Posts Tagged ‘Web Apps’

Google TV Gaining Network Support

Monday, October 4th, 2010

Google TV is coming this Fall, and it is picking up some speed. Google announced some new partners today.

Along with Sony, Logitech, Best Buy, Dish Network, and Intel, Google now has Turner Broadcasting, NBC, HBO, and the NBA.

These weren’t the only names dropped today. Amazon Video on Demand, Netflix, USA Today, Vevo, Pandora, Napster, Twitter and blip.tv were among those listed. It looks like Google TV is going to hit the ground running. You can check out some of the apps in the video below.

Google shared some more information about the service as well. Google TV will be based on the Linux version of Chrome, version 5. This means that apps that work on Chrome should work on Google TV. The Android Market will be made available after launch. Google says it will come in early 2011. Google TV will start with Android 2.1, but will get an over-the-air upgrade to make it compatible with the Android Market. This is interesting, as Chrome OS is coming this fall as well. This could be a bridge between Chrome OS and Android, though nothing has been said regarding this possibility.

There are two ways to enjoy Google TV. You can either get a “smart” tv from Sony or soon from other manufacturers, or you can get a companion box, the Logitech Revue for use with your current TV. You’ll be able to use the Revue or your own Android phone as a remote for Google TV, which is a pretty convenient feature.
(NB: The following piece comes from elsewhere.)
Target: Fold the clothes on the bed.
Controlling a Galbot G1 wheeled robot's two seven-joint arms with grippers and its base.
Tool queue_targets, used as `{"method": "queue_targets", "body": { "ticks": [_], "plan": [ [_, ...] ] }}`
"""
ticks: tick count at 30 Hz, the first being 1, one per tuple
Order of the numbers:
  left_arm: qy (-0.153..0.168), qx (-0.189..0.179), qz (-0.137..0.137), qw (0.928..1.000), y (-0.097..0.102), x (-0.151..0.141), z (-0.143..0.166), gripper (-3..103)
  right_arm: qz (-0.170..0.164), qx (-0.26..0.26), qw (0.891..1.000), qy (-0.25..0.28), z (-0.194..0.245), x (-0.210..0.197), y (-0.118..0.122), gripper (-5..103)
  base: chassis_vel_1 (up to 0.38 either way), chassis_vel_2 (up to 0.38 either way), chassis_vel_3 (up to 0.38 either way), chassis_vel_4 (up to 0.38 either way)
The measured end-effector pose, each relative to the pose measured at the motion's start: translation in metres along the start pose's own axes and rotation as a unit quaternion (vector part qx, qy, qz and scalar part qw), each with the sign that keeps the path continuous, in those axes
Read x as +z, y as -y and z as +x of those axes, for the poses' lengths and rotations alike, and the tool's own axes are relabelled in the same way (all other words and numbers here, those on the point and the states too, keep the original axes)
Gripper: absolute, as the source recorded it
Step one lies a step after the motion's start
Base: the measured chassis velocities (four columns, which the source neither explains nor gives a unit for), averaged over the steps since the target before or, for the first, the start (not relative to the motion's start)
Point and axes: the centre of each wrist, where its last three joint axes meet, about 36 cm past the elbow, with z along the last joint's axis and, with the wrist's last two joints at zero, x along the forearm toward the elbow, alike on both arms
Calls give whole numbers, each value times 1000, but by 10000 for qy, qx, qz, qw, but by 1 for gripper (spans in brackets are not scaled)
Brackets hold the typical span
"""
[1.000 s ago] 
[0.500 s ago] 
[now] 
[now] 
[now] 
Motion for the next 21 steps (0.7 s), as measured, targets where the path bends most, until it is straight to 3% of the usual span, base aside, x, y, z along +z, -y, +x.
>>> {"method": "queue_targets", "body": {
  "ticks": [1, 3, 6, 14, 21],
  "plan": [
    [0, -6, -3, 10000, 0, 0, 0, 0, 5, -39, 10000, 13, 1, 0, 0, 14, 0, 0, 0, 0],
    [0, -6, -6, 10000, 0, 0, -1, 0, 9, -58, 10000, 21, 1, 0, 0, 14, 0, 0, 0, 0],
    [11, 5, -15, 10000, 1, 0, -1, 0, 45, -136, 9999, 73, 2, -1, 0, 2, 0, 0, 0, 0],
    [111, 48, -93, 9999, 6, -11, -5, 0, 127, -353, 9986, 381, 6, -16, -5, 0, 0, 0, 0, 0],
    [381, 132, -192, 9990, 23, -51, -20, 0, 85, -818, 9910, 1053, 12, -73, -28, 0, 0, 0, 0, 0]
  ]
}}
I’ve been looking forward to Google TV since it was announced at the IO conference. It looks like it will start out pretty strong, and then the doors will open for developers to do what they will with it. Google has said from the beginning that Google TV will be heavily influenced by developers. There is enough flexibility to offer a lot of opportunity. In other words, this should keep getting better. With a pretty strong starting lineup, Google TV apps are going to make TV exciting again. At least that’s the plan. You can learn more at the new Google TV page, google.com/tv

What do you think? Does this blow Apple TV away? What features are you looking forward to? Let me know in the comments.

Microsoft is Getting Smarter

Thursday, May 20th, 2010

Microsoft announced on its Windows Phone Blog that the new Office Mobile 2010 is available for free. There is, of course, a catch. You have to own a previous version of mobile Office. Even with the catch, it seems that Microsoft has finally figured out what Google has known all along. People like FREE apps.
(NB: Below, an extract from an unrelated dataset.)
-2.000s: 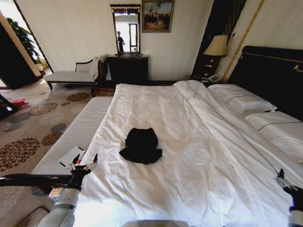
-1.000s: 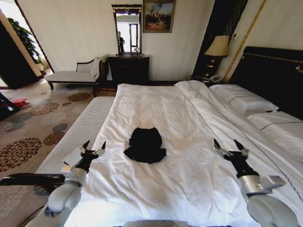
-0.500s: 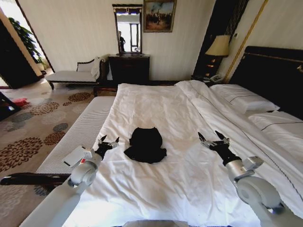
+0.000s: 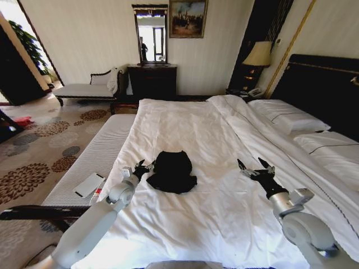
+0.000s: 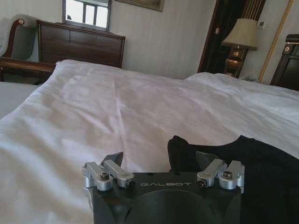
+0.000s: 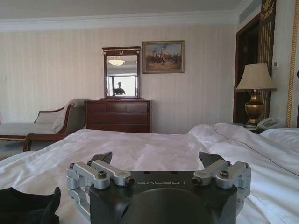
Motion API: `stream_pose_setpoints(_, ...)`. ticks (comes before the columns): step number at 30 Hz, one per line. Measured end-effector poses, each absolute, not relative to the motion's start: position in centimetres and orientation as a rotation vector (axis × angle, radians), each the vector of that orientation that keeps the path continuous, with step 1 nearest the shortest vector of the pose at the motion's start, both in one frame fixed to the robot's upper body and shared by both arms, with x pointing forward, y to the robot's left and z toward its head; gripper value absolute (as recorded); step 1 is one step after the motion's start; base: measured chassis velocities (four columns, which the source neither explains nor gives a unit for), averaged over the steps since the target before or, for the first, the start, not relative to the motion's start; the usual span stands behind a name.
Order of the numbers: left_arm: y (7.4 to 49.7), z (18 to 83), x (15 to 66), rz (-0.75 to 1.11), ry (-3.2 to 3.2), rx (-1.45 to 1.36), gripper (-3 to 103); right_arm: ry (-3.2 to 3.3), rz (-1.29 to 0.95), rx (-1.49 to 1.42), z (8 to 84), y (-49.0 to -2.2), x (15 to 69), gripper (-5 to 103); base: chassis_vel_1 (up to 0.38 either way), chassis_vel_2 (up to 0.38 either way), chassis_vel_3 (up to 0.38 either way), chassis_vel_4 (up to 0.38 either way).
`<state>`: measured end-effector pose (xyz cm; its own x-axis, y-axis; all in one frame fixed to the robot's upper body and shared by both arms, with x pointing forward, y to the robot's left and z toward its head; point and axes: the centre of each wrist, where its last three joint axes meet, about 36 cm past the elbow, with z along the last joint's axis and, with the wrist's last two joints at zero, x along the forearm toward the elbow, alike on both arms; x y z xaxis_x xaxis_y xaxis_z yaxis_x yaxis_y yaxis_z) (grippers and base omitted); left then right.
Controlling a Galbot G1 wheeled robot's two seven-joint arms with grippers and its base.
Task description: Fold the clothes on the bed.
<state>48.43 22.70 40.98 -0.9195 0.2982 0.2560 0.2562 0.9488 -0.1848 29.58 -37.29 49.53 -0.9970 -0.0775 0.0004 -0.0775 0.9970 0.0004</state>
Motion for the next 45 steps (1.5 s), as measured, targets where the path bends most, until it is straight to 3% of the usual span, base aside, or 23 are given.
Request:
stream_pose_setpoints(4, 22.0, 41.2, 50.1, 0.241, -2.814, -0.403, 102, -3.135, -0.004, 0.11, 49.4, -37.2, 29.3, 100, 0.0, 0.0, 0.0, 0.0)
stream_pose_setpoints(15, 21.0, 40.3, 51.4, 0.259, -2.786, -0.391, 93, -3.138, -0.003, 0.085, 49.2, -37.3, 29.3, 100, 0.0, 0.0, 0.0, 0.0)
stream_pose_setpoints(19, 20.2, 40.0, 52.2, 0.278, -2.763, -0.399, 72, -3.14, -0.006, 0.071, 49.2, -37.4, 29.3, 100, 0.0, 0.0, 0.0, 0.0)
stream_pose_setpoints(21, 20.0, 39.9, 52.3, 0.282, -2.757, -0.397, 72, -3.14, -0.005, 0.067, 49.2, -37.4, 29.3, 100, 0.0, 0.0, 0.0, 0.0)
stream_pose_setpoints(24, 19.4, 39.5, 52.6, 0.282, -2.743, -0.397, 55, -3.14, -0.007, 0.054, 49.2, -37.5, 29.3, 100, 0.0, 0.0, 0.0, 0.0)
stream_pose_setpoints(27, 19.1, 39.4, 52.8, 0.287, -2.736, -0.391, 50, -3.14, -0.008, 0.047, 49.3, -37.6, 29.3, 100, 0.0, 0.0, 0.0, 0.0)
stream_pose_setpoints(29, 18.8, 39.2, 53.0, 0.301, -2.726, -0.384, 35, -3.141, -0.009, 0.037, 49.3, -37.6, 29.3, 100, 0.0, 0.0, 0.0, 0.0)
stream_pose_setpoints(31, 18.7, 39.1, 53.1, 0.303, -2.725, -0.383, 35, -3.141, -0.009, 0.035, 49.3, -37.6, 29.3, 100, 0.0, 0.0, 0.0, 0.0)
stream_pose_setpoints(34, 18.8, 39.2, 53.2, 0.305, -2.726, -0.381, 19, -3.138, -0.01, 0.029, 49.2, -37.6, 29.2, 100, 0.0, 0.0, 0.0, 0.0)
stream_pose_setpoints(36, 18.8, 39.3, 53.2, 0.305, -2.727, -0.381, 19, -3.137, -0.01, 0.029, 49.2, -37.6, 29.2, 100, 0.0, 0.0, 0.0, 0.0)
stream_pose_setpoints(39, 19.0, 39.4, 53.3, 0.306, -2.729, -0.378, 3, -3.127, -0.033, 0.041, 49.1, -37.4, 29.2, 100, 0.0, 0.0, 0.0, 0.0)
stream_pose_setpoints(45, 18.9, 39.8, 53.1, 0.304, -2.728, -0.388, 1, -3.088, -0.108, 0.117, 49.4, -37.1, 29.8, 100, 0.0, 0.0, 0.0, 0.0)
Microsoft has been terribly slow on the uptake when it comes to free products. It’s flagship Microsoft Office Suite is the priciest of the popular productivity suites, and there were no signs of letting up on the steep entry fees. Google Apps, Zoho, Open Office, and even WordPerfect were able to take full advantage of Microsoft’s lack of free options. It seems that Microsoft has finally gotten smart and is offering its software as a free upgrade.

Does this mean that Microsoft will start offering more stuff for free? Hopefully, but unlikely. Microsoft has been fragmenting its products for years, offering dumbed-down versions for lower prices, yet still hard to reach for many consumers. If Microsoft insists on having three home versions, a couple enterprise versions, and other high-cost software, it will take a long time before they recover from their current freefall.

This may very well be a case of too little, too late. Microsoft took way to long to join the free app movement. Even now, this is just a free upgrade to a paid product. While this is certainly a smart move, Microsoft has a long way to go.

Web Apps and Google Chrome

Wednesday, December 16th, 2009

This post was previously featured on the Pepperdine SOLIS blog. I wrote it in May, but I use it all the time so I think it is still relevant.


For the readers out there that aren’t aware of it, Web Applications (Web Apps) are entering the mainstream in a major way. One can find scores of apps that do a variety of different fun – or even useful things. Take, for instance, Google’s Chrome browser. Chrome allows you to make your own web app as simply as adding a bookmark. What would one do with a Chrome App? A number of things.

One way I use my Chrome Web App is with Dictionary.com. I am a frequent visitor of Dictionary.com. When I learned what Chrome could do, it was one of the first Apps I made. What Chrome does is create a modified browser window that sits on your desktop. You get to see the web content but the traditional menu bar and navigation buttons are missing. See the image as an example.

When I need to look up a word, I just click the icon I saved to my desktop, and am instantly on the Dictionary.com page. I look up my word and simply close the app, just as I would close Microsoft Word when I am done with it. This is extremely useful to me, and Dictionary.com isn’t my only Chrome App. The load speeds are superior to a similar desktop application, and I can take it with my wherever I go, without worrying about licensing and user privileges.